Dataset items:
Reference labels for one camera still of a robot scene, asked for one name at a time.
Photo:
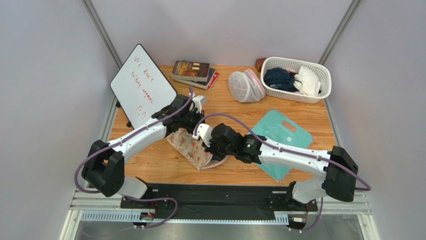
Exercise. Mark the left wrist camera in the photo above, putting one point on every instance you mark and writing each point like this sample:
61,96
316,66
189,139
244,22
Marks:
197,103

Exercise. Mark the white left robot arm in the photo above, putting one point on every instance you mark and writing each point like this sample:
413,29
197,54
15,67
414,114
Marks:
104,168

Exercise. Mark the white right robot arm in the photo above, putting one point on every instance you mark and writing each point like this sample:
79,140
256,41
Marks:
334,172

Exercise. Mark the small brown wooden block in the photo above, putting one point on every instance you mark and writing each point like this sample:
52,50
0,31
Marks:
259,64

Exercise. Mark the white whiteboard with red writing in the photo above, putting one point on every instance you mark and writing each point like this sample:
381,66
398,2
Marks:
141,88

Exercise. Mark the white bra in basket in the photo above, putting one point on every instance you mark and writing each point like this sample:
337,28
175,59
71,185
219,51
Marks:
307,82

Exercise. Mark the aluminium frame rail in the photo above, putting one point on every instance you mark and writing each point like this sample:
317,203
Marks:
97,208

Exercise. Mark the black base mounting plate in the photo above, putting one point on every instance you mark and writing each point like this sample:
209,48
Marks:
219,202

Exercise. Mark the dark blue knit garment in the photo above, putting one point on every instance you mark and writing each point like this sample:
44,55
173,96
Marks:
280,79

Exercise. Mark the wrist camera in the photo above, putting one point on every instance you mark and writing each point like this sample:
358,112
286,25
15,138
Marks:
203,132
197,103

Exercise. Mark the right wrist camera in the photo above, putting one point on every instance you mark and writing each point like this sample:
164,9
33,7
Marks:
203,132

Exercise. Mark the teal folding board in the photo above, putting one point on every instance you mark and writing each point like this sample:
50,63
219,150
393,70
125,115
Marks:
279,128

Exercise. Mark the top dark book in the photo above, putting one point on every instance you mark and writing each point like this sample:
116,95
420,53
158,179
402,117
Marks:
190,71

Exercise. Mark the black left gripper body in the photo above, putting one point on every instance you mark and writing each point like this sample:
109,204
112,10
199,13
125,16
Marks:
189,121

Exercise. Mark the white round mesh laundry bag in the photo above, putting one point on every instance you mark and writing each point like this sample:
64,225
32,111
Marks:
246,87

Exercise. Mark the floral mesh laundry bag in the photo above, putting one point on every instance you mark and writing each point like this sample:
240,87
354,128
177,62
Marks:
193,150

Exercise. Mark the white plastic basket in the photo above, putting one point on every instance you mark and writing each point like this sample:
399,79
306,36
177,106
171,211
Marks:
293,66

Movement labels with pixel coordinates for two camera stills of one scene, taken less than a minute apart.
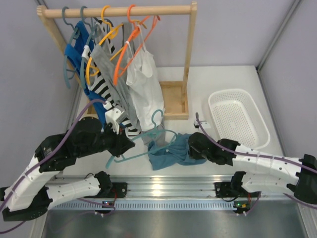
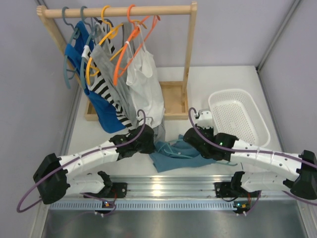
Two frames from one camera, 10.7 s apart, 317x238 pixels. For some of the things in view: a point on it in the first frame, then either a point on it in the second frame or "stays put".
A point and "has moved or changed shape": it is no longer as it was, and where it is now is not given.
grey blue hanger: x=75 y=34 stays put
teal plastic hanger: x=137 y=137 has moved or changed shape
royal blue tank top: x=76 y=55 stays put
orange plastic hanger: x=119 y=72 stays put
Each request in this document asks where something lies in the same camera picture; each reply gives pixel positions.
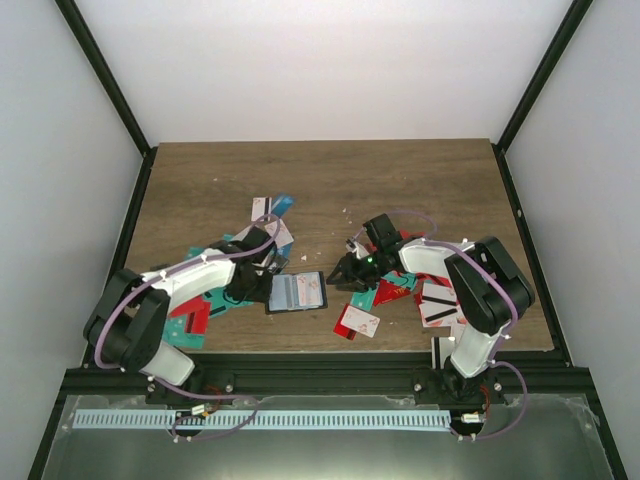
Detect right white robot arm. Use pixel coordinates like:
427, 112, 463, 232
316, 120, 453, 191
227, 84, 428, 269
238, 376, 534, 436
326, 214, 535, 403

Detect white card magnetic stripe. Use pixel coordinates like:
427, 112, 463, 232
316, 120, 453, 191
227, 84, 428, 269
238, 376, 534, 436
251, 197, 272, 222

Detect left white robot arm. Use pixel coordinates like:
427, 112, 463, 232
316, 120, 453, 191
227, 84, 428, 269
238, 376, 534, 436
83, 226, 276, 404

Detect white floral card on red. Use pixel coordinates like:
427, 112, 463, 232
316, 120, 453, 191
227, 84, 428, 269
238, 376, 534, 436
341, 305, 380, 338

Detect red card black stripe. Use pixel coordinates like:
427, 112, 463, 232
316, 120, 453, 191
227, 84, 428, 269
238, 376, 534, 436
169, 297, 211, 335

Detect red card front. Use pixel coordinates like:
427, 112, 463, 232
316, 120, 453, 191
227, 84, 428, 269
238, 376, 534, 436
333, 309, 356, 341

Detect red VIP card gold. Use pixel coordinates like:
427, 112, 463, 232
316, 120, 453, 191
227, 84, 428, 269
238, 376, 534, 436
373, 280, 415, 306

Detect light blue slotted rail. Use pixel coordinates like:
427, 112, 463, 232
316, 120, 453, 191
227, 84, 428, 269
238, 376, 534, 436
73, 409, 451, 432

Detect blue card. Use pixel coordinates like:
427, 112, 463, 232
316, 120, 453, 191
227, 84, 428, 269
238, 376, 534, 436
270, 194, 295, 218

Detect teal card front left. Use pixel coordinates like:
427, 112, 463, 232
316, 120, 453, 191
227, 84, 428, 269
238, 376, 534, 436
162, 318, 205, 349

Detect black leather card holder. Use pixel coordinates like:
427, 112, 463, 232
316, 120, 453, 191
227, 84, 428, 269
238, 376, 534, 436
265, 271, 328, 314

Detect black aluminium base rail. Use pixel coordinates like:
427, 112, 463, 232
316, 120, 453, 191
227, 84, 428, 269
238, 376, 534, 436
64, 352, 591, 396

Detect white striped card front right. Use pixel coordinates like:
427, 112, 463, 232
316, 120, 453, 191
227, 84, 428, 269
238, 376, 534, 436
418, 283, 462, 328

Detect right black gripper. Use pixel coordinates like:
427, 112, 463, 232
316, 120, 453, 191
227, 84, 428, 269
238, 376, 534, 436
327, 249, 388, 294

▶ Task
Because pictures are not wanted, give every entry above again exactly without them.

▶ Task solution
Reference labels for one camera still of a robot scene, asked for one name at a time.
Photo:
Exercise. Mark the left wrist camera in the photo above, putting one point on every instance you mark and writing each point like this sample:
61,96
316,66
189,139
244,22
Marks:
197,103

Exercise. Mark the white left robot arm in the photo above, putting one point on every instance you mark and writing each point like this sample:
413,29
197,54
15,67
414,114
Marks:
104,168

Exercise. Mark the white right robot arm in the photo above, putting one point on every instance you mark and writing each point like this sample:
79,140
256,41
Marks:
334,172

Exercise. Mark the small brown wooden block in the photo above, putting one point on every instance you mark and writing each point like this sample:
52,50
0,31
Marks:
259,64

Exercise. Mark the white whiteboard with red writing in the photo above, putting one point on every instance you mark and writing each point like this sample:
381,66
398,2
Marks:
141,88

Exercise. Mark the white bra in basket in the photo above, putting one point on every instance you mark and writing each point like this sample:
337,28
175,59
71,185
219,51
Marks:
307,82

Exercise. Mark the aluminium frame rail in the photo above, putting one point on every instance you mark and writing each point like this sample:
317,203
Marks:
97,208

Exercise. Mark the black base mounting plate in the photo above, putting one point on every instance you mark and writing each point like this sample:
209,48
Marks:
219,202

Exercise. Mark the dark blue knit garment in the photo above, putting one point on every instance you mark and writing each point like this sample:
44,55
173,96
Marks:
280,79

Exercise. Mark the wrist camera in the photo above, putting one point on every instance you mark and writing each point like this sample:
358,112
286,25
15,138
Marks:
203,132
197,103

Exercise. Mark the right wrist camera in the photo above, putting one point on every instance you mark and writing each point like this sample:
164,9
33,7
Marks:
203,132

Exercise. Mark the teal folding board in the photo above, putting one point on every instance you mark and writing each point like this sample:
50,63
219,150
393,70
125,115
Marks:
279,128

Exercise. Mark the top dark book in the photo above, putting one point on every instance you mark and writing each point like this sample:
116,95
420,53
158,179
402,117
Marks:
190,71

Exercise. Mark the black left gripper body in the photo above, putting one point on every instance you mark and writing each point like this sample:
109,204
112,10
199,13
125,16
Marks:
189,121

Exercise. Mark the white round mesh laundry bag in the photo above, putting one point on every instance you mark and writing each point like this sample:
64,225
32,111
Marks:
246,87

Exercise. Mark the floral mesh laundry bag in the photo above, putting one point on every instance you mark and writing each point like this sample:
240,87
354,128
177,62
Marks:
193,150

Exercise. Mark the white plastic basket in the photo above, putting one point on every instance you mark and writing each point like this sample:
399,79
306,36
177,106
171,211
Marks:
293,66

Movement labels with pixel coordinates for two camera stills of one scene, taken less than a minute apart.
Two frames from one camera, 10.7 s apart, 317x238 pixels. For some of the things in view: a point on it in the first frame, then either a point on it in the second frame or "stays put".
A point and "has moved or changed shape": it is no longer as it was, and where it is now is not given.
grey blue hanger: x=75 y=34 stays put
teal plastic hanger: x=137 y=137 has moved or changed shape
royal blue tank top: x=76 y=55 stays put
orange plastic hanger: x=119 y=72 stays put
Each request in this document asks where something lies in the same camera picture; each reply gives pixel positions.
Detect right white robot arm. Use pixel coordinates like:
427, 112, 463, 232
316, 120, 453, 191
227, 84, 428, 269
238, 376, 534, 436
326, 214, 535, 403

Detect white card magnetic stripe. Use pixel coordinates like:
427, 112, 463, 232
316, 120, 453, 191
227, 84, 428, 269
238, 376, 534, 436
251, 197, 272, 222

Detect left white robot arm. Use pixel coordinates like:
427, 112, 463, 232
316, 120, 453, 191
227, 84, 428, 269
238, 376, 534, 436
83, 226, 276, 404

Detect white floral card on red. Use pixel coordinates like:
427, 112, 463, 232
316, 120, 453, 191
227, 84, 428, 269
238, 376, 534, 436
341, 305, 380, 338

Detect red card black stripe. Use pixel coordinates like:
427, 112, 463, 232
316, 120, 453, 191
227, 84, 428, 269
238, 376, 534, 436
169, 297, 211, 335

Detect red card front. Use pixel coordinates like:
427, 112, 463, 232
316, 120, 453, 191
227, 84, 428, 269
238, 376, 534, 436
333, 309, 356, 341

Detect red VIP card gold. Use pixel coordinates like:
427, 112, 463, 232
316, 120, 453, 191
227, 84, 428, 269
238, 376, 534, 436
373, 280, 415, 306

Detect light blue slotted rail. Use pixel coordinates like:
427, 112, 463, 232
316, 120, 453, 191
227, 84, 428, 269
238, 376, 534, 436
73, 409, 451, 432

Detect blue card. Use pixel coordinates like:
427, 112, 463, 232
316, 120, 453, 191
227, 84, 428, 269
238, 376, 534, 436
270, 194, 295, 218

Detect teal card front left. Use pixel coordinates like:
427, 112, 463, 232
316, 120, 453, 191
227, 84, 428, 269
238, 376, 534, 436
162, 318, 205, 349

Detect black leather card holder. Use pixel coordinates like:
427, 112, 463, 232
316, 120, 453, 191
227, 84, 428, 269
238, 376, 534, 436
265, 271, 328, 314

Detect black aluminium base rail. Use pixel coordinates like:
427, 112, 463, 232
316, 120, 453, 191
227, 84, 428, 269
238, 376, 534, 436
64, 352, 591, 396

Detect white striped card front right. Use pixel coordinates like:
427, 112, 463, 232
316, 120, 453, 191
227, 84, 428, 269
238, 376, 534, 436
418, 283, 462, 328

Detect right black gripper. Use pixel coordinates like:
427, 112, 463, 232
316, 120, 453, 191
227, 84, 428, 269
238, 376, 534, 436
327, 249, 388, 294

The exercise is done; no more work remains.